Три блестящих озерка с вьющимся над ними парком, — три блюдца с огненным чаем; на пальцах растопыркой — мое и Юты, в щепоти с боков — полковника (хозяйка, близоруко щурясь, — из чашки). В озерках — зыбь (если дуть), приливы-отливы и звонкий всплеск — если воздырять, как опять же мы с Ютой.
— Кривая окружности, — говорит полковник, — символ уюта. Чем крупнее радиус, тем выразительнее. Стакан сужает все беспощадно, сводит к казенщине, вроде делового визита: выхлебнул, обжигаясь, — и до свиданья! Чашка отвлекает вас выкрутасами формы и росписи. Только с блюдечка дышит на вас полнота и благословенность покоя…
Мы с Ютой слушаем и воздыряем, то есть с шумом и бульканьем втягиваем в себя с края блюдечка чай, и Ютина мама переводит на нас с укором темные, чуть навыкате, близорукие глаза.

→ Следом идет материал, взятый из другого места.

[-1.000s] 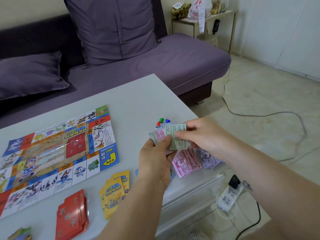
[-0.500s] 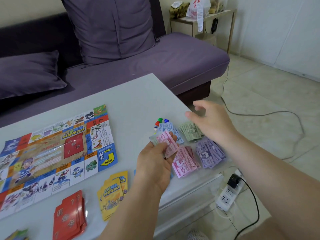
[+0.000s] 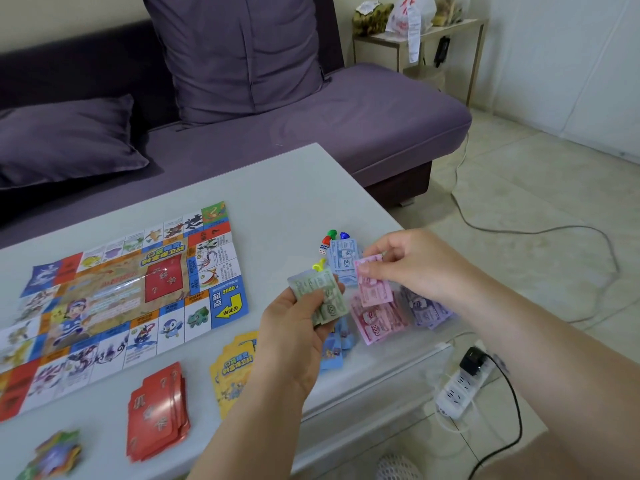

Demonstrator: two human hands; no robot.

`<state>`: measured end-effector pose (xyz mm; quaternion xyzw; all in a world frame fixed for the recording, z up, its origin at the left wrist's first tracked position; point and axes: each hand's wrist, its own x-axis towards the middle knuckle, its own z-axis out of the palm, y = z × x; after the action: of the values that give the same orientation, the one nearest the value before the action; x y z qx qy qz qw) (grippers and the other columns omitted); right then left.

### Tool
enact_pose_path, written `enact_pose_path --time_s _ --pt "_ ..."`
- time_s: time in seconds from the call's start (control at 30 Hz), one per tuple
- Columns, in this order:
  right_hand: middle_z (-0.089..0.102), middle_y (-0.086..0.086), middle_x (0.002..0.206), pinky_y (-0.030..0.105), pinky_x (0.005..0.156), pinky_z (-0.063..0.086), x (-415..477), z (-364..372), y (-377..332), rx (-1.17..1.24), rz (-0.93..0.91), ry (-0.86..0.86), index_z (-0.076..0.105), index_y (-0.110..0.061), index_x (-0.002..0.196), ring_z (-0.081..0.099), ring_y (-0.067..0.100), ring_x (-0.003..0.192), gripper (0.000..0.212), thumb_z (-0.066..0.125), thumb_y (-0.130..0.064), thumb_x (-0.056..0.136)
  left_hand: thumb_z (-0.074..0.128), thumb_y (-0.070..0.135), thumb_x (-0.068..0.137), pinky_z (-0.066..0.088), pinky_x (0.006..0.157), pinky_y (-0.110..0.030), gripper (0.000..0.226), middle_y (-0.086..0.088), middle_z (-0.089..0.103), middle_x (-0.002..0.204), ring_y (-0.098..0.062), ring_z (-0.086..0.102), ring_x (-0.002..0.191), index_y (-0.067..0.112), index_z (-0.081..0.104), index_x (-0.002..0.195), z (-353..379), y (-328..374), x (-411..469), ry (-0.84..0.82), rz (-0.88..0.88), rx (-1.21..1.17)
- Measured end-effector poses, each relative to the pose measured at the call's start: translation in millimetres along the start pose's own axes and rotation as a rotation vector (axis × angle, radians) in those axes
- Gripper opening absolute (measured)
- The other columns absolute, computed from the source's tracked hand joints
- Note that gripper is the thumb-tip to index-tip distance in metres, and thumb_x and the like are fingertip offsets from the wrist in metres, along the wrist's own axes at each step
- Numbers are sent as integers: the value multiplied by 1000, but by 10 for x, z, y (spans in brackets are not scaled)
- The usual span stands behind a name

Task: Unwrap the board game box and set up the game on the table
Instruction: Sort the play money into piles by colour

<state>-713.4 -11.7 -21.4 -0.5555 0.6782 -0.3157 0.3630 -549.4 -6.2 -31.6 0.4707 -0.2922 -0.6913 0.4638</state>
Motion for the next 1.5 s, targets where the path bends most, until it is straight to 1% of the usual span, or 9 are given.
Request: enact_pose_path --time_s 0.13,0.2,0.3,0.5,0.73,0.87,1.1,1.23,1.5 --pt "62 -12 106 24 80 45 -33 40 -37 -162 -37 142 60 -27 117 58 6 97 48 70 -51 76 48 -2 93 54 53 -18 19 -2 72 68 -9 69 60 9 63 88 -22 30 -24 17 12 -4" --pt "63 -14 96 17 70 42 -87 42 -103 -31 -54 152 65 -26 100 59 1 89 37 68 -54 76 50 -3 91 55 56 -19 18 -3 73 71 -11 69 63 9 64 91 27 -6 -35 -5 10 6" --pt "66 -12 73 18 62 42 -131 118 -137 15 -61 -32 66 -25 79 58 -3 64 26 74 -49 72 47 -1 93 57 61 -22 20 -8 73 82 -14 69 68 5 65 99 123 -30 -55 -54 11 -44" --pt "72 -1 75 27 72 53 -63 77 -73 63 -52 -59 71 -16 83 67 8 69 21 74 -36 78 40 -1 97 57 57 -23 24 -10 73 77 -17 71 66 1 63 96 197 14 -62 -89 7 -69" --pt "66 -14 59 9 47 41 -27 29 -36 131 -51 -29 66 -29 71 58 -7 50 15 67 -31 86 51 1 93 55 54 -21 14 -9 73 76 -16 71 65 4 65 92 289 27 42 -34 -14 -82" --pt "73 -7 75 22 67 55 7 -8 -2 181 -27 11 73 -26 83 68 3 65 7 68 -31 85 45 2 95 56 55 -22 20 -11 73 74 -17 71 64 3 65 89 335 48 80 -69 -13 -86" --pt "74 -3 83 43 83 56 49 11 21 243 -19 49 74 -24 91 71 15 79 11 69 -30 84 53 1 91 53 51 -20 12 -9 73 72 -16 70 61 3 66 90 424 26 119 -45 32 -51" --pt "74 -6 81 39 81 57 73 -20 45 270 -7 93 74 -26 92 71 10 75 10 70 -29 83 46 4 96 54 53 -21 22 -10 73 74 -15 71 64 4 66 88 424 24 117 -54 40 -46" --pt "74 -9 81 34 83 56 102 48 26 366 -20 55 72 -31 84 71 8 78 7 70 -25 84 52 -2 92 50 45 -17 14 -5 71 66 -13 68 54 3 65 92 469 14 129 28 37 -94"
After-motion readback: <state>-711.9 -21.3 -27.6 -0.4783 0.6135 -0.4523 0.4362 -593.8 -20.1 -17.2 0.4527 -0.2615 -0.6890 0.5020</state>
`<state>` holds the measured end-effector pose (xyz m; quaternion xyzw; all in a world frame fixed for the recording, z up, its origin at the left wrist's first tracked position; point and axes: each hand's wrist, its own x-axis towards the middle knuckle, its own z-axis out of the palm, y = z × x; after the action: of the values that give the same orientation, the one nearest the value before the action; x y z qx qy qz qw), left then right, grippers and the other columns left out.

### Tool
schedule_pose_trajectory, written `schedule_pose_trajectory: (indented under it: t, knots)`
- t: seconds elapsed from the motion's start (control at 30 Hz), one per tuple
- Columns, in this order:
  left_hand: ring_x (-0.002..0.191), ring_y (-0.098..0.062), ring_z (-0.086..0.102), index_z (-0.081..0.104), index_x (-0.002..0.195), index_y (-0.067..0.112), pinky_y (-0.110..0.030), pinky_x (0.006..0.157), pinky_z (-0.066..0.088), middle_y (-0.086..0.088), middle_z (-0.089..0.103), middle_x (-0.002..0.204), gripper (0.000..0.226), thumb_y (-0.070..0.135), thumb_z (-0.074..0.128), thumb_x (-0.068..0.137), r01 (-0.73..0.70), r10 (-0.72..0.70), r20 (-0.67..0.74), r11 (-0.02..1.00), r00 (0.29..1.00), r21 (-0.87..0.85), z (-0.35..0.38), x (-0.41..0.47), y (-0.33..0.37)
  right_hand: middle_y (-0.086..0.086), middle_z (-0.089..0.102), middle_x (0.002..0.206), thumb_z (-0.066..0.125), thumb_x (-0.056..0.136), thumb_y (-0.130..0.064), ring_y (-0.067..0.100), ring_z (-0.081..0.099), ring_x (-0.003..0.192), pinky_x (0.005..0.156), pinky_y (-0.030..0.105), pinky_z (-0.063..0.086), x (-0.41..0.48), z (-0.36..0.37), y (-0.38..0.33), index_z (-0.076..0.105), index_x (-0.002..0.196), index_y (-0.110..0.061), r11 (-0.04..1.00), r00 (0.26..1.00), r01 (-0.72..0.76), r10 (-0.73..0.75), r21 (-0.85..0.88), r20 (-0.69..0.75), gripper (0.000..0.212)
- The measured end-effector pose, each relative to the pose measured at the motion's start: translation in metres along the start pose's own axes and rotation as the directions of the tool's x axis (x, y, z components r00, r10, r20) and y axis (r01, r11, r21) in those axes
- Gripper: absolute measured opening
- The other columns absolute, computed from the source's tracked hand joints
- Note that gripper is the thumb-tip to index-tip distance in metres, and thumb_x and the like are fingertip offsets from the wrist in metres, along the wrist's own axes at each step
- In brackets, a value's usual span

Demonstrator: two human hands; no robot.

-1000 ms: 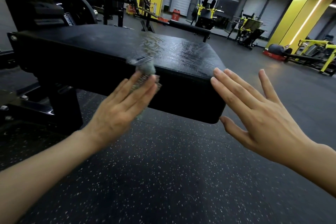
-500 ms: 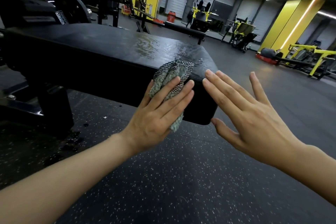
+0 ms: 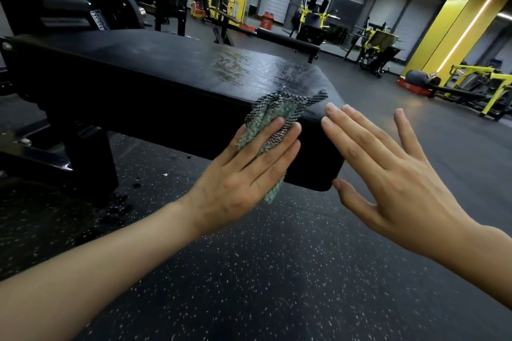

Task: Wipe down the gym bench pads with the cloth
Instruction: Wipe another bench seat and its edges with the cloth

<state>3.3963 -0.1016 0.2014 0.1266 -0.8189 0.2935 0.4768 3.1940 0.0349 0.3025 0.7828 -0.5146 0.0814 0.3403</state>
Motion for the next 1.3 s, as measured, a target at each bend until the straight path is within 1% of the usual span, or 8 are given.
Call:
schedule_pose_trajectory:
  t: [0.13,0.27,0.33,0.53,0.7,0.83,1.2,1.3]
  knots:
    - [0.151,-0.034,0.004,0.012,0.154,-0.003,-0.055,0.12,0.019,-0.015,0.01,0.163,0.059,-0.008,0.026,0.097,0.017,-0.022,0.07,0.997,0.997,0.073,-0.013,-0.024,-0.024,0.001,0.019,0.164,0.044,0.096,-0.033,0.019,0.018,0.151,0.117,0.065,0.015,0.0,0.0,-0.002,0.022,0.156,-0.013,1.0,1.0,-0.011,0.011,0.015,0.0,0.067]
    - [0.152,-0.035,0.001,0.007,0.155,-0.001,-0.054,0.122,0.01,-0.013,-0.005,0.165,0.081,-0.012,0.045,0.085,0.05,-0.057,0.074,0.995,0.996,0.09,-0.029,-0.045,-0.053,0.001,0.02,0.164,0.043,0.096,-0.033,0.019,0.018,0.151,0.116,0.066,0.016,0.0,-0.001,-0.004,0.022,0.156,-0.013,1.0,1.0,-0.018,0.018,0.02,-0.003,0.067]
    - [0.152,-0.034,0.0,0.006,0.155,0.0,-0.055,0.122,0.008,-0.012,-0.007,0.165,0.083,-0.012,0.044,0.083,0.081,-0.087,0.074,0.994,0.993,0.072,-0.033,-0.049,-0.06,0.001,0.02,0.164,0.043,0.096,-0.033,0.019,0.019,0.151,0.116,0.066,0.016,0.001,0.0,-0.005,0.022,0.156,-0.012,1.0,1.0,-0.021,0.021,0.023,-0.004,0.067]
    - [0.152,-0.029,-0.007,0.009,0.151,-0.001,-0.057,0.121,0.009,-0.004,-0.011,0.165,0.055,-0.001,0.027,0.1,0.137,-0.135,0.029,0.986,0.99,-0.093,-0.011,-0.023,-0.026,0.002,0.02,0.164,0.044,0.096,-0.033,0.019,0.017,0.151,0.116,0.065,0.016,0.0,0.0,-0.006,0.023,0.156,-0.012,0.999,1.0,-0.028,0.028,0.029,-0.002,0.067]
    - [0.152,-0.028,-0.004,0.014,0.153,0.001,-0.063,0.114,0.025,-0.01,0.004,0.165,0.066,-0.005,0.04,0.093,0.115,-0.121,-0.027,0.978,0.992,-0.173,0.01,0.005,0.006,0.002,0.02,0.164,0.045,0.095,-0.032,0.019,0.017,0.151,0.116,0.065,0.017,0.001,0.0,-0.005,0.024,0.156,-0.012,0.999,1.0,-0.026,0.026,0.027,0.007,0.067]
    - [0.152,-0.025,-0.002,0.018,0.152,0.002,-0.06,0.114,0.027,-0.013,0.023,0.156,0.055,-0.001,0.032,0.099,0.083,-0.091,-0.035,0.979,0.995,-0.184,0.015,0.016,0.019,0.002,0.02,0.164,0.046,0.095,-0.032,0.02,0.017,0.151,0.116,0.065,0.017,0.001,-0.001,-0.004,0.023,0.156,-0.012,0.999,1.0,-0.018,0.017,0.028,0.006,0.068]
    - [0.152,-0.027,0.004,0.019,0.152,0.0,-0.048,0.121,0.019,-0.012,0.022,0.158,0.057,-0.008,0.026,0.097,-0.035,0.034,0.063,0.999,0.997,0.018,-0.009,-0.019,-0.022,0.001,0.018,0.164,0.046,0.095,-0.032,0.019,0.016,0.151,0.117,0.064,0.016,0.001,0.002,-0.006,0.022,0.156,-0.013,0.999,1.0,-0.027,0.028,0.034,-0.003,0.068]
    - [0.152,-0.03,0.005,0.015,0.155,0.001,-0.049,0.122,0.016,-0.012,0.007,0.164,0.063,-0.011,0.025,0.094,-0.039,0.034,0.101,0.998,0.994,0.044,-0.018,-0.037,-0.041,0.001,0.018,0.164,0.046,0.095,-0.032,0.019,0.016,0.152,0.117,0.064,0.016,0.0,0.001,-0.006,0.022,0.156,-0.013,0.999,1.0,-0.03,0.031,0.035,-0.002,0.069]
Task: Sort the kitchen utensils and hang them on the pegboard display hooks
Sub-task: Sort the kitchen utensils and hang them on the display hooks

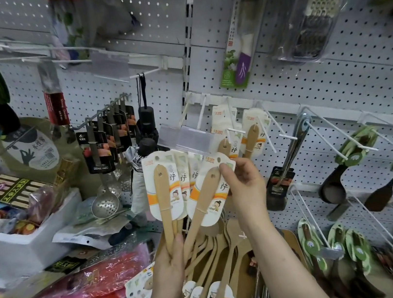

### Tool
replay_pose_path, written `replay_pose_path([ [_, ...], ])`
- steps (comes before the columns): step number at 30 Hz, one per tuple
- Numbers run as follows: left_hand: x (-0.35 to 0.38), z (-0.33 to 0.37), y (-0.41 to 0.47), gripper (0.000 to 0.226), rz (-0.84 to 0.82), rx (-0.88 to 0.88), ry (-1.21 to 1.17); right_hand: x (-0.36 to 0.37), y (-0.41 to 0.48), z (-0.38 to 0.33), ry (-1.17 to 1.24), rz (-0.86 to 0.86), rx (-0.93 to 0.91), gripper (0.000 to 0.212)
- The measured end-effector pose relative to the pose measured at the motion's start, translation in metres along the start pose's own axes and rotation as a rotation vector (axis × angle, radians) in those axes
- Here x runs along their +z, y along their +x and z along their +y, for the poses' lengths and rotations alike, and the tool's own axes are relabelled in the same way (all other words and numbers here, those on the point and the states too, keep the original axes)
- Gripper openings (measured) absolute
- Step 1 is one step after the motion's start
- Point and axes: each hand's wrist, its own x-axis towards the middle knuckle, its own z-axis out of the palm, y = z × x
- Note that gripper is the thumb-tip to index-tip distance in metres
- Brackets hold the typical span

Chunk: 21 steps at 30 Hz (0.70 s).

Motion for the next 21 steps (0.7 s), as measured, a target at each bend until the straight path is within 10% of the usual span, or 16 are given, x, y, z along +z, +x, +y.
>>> replay_pose_path([
  [21,-0.034,0.000,0.029,0.039,0.208,0.035,-0.138,-0.007,0.058,-0.008,-0.055,0.076,-0.030,0.015],
])
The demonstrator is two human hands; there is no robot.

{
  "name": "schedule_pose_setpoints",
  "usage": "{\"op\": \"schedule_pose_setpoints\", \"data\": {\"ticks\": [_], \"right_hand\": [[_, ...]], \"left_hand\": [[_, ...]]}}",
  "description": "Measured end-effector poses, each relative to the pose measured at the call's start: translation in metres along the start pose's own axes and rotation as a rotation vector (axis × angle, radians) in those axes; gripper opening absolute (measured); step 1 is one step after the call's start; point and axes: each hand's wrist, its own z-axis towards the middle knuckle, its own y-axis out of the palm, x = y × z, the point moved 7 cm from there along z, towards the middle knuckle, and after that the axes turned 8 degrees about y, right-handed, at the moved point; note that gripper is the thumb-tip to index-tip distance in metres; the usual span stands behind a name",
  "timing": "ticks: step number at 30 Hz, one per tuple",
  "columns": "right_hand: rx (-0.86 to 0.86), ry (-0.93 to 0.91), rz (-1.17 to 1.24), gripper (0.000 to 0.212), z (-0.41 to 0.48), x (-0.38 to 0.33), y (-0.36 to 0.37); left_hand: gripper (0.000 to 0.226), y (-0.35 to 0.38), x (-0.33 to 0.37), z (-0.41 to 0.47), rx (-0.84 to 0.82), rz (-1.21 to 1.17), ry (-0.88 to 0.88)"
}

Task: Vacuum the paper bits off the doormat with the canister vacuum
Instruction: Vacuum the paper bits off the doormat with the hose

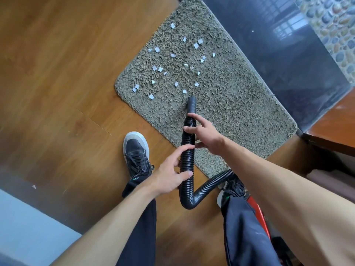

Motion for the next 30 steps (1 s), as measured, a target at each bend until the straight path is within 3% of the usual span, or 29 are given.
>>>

Полковник же говорит за чаем всегда, потому что весь остальной вечер, часто и за полночь, нем над своей чертежной доской в углу, под лампой с зеленым самодельным колпачком. Работу чертежника получил он всего месяца три назад — и как дитя счастлив. Топография, я думаю, была его кровная область, и, значит, чертеж; он был тут почти поэтом и, может быть, казалось мне иногда, самый мир видел как-то линейно-графически.
Однажды, прочитав нам, помню, целую лекцию про золотое деление как нерв графической композиции, поднялся и, поцеловав Юту в лоб, пробормотал по пути в свой угол, почти уже про себя: «Вот, например, наша Юта… — она вычерчена в удивительно верном масштабе. Ни огреха ни в чем»…
Я подхватывал эту его реплику мысленно и продлевал. То есть был уверен восторженно, что масштаб, в котором смоделировала Юту природа, был действительно ювелирно точен и что краски и мера растворены были в ней в самом гармоническом сочетании.